The whole listing is to be restated word for word with no images.
+===+
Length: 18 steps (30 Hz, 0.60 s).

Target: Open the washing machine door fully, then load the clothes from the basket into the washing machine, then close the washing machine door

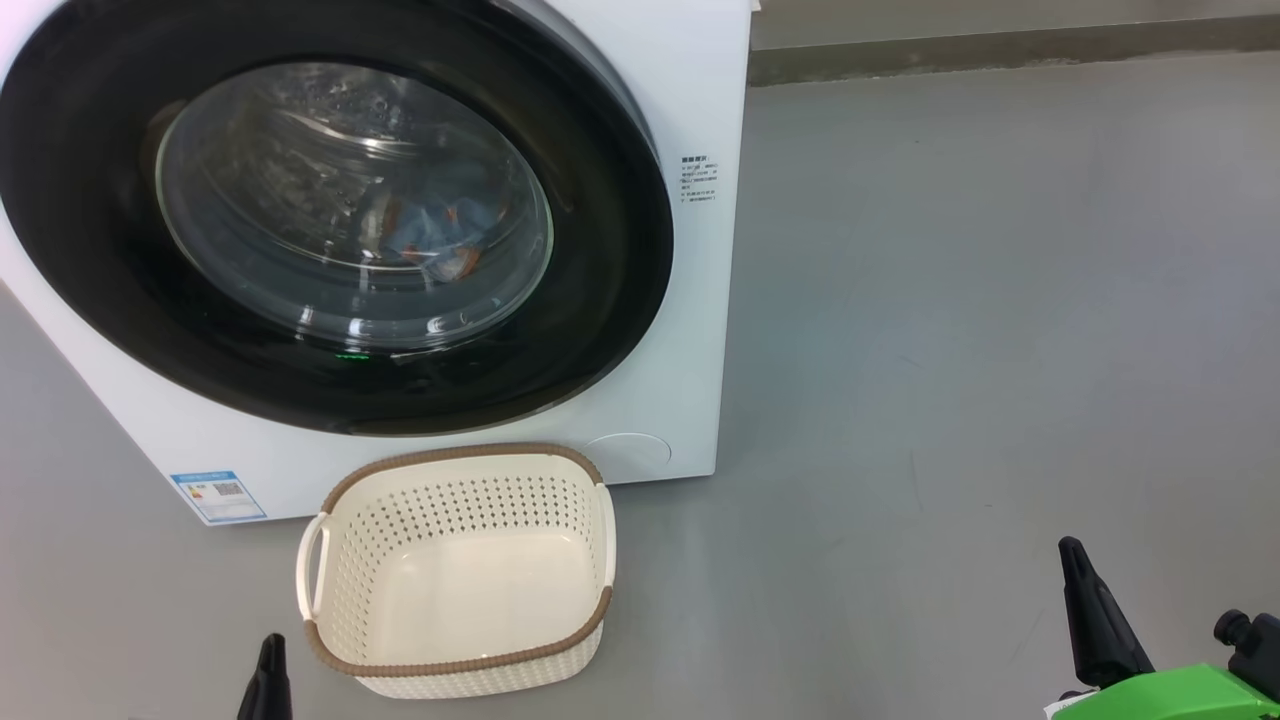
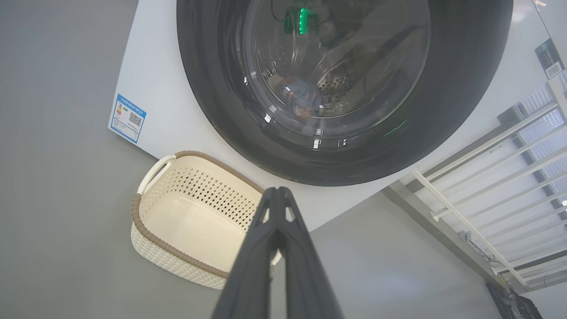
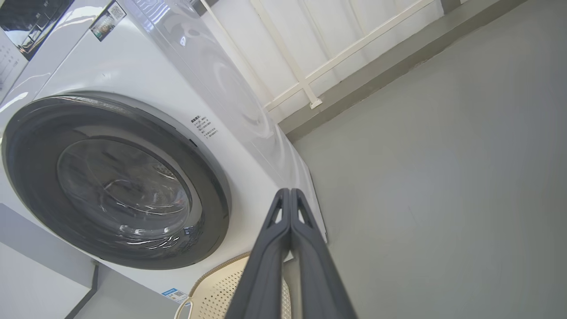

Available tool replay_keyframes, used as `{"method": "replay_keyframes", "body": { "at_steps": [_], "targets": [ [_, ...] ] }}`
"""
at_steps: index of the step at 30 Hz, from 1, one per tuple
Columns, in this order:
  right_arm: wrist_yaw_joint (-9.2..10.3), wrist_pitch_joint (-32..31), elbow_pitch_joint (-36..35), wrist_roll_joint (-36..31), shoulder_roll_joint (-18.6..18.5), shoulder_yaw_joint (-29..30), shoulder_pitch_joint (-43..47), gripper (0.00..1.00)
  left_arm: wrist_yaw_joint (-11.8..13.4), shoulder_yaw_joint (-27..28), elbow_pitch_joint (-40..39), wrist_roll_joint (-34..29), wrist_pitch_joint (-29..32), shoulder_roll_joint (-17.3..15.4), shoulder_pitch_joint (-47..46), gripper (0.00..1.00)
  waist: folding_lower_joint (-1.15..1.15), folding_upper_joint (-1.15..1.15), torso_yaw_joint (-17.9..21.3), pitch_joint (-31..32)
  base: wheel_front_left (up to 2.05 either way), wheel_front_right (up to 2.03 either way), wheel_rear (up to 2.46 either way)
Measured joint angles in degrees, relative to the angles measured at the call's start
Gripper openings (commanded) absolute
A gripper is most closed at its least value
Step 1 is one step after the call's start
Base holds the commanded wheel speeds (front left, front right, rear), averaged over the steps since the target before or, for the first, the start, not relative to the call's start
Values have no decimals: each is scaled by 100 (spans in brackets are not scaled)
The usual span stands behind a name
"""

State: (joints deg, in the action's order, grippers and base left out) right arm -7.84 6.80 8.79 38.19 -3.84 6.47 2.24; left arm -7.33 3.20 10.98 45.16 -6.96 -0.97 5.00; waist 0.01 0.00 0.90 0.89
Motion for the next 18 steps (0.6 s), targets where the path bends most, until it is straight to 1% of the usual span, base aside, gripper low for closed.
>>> {"method": "replay_keyframes", "body": {
  "at_steps": [18],
  "targets": [
    [1, -290, 156, 1217, 23, 18, -102, 0, 0, 36, 86, 1070, 302, -14, -203, 0, 0, 0, -20, -24, 0, 0, 0]
  ]
}}
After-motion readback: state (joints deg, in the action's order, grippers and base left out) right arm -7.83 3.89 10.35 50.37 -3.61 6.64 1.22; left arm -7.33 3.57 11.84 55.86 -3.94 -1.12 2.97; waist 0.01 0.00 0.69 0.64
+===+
• Exercise output:
Length: 18 steps (30 Hz, 0.60 s).

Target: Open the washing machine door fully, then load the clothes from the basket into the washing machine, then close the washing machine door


Available tool replay_keyframes, used as `{"method": "replay_keyframes", "body": { "at_steps": [_], "targets": [ [_, ...] ] }}`
"""
at_steps: index of the step at 30 Hz, from 1, one per tuple
Columns, in this order:
  right_arm: wrist_yaw_joint (-9.2..10.3), wrist_pitch_joint (-32..31), elbow_pitch_joint (-36..35), wrist_roll_joint (-36..31), shoulder_roll_joint (-18.6..18.5), shoulder_yaw_joint (-29..30), shoulder_pitch_joint (-43..47), gripper (0.00..1.00)
  left_arm: wrist_yaw_joint (-11.8..13.4), shoulder_yaw_joint (-27..28), elbow_pitch_joint (-40..39), wrist_roll_joint (-34..29), wrist_pitch_joint (-29..32), shoulder_roll_joint (-17.3..15.4), shoulder_pitch_joint (-47..46), gripper (0.00..1.00)
  waist: folding_lower_joint (-1.15..1.15), folding_upper_joint (-1.15..1.15), torso_yaw_joint (-17.9..21.3), pitch_joint (-31..32)
  base: wheel_front_left (up to 2.05 either way), wheel_front_right (up to 2.03 either way), wheel_rear (up to 2.46 either way)
Measured joint angles in degrees, relative to the angles measured at the call's start
Gripper openings (commanded) absolute
A gripper is most closed at its least value
Step 1 is one step after the call's start
Base holds the commanded wheel speeds (front left, front right, rear), averaged over the steps since the target before or, for the first, the start, not relative to the call's start
Values have no decimals: each is scaled by 100 (spans in brackets are not scaled)
The usual span stands behind a name
"""

State: (joints deg, in the action's order, grippers and base left out) right arm -7.84 6.80 8.79 38.19 -3.84 6.47 2.24; left arm -7.33 3.20 10.98 45.16 -6.96 -0.97 5.00; waist 0.01 0.00 0.90 0.89
Motion for the next 18 steps (0.6 s), targets where the path bends most, until it is straight to 1% of the usual span, base aside, gripper low for closed.
>>> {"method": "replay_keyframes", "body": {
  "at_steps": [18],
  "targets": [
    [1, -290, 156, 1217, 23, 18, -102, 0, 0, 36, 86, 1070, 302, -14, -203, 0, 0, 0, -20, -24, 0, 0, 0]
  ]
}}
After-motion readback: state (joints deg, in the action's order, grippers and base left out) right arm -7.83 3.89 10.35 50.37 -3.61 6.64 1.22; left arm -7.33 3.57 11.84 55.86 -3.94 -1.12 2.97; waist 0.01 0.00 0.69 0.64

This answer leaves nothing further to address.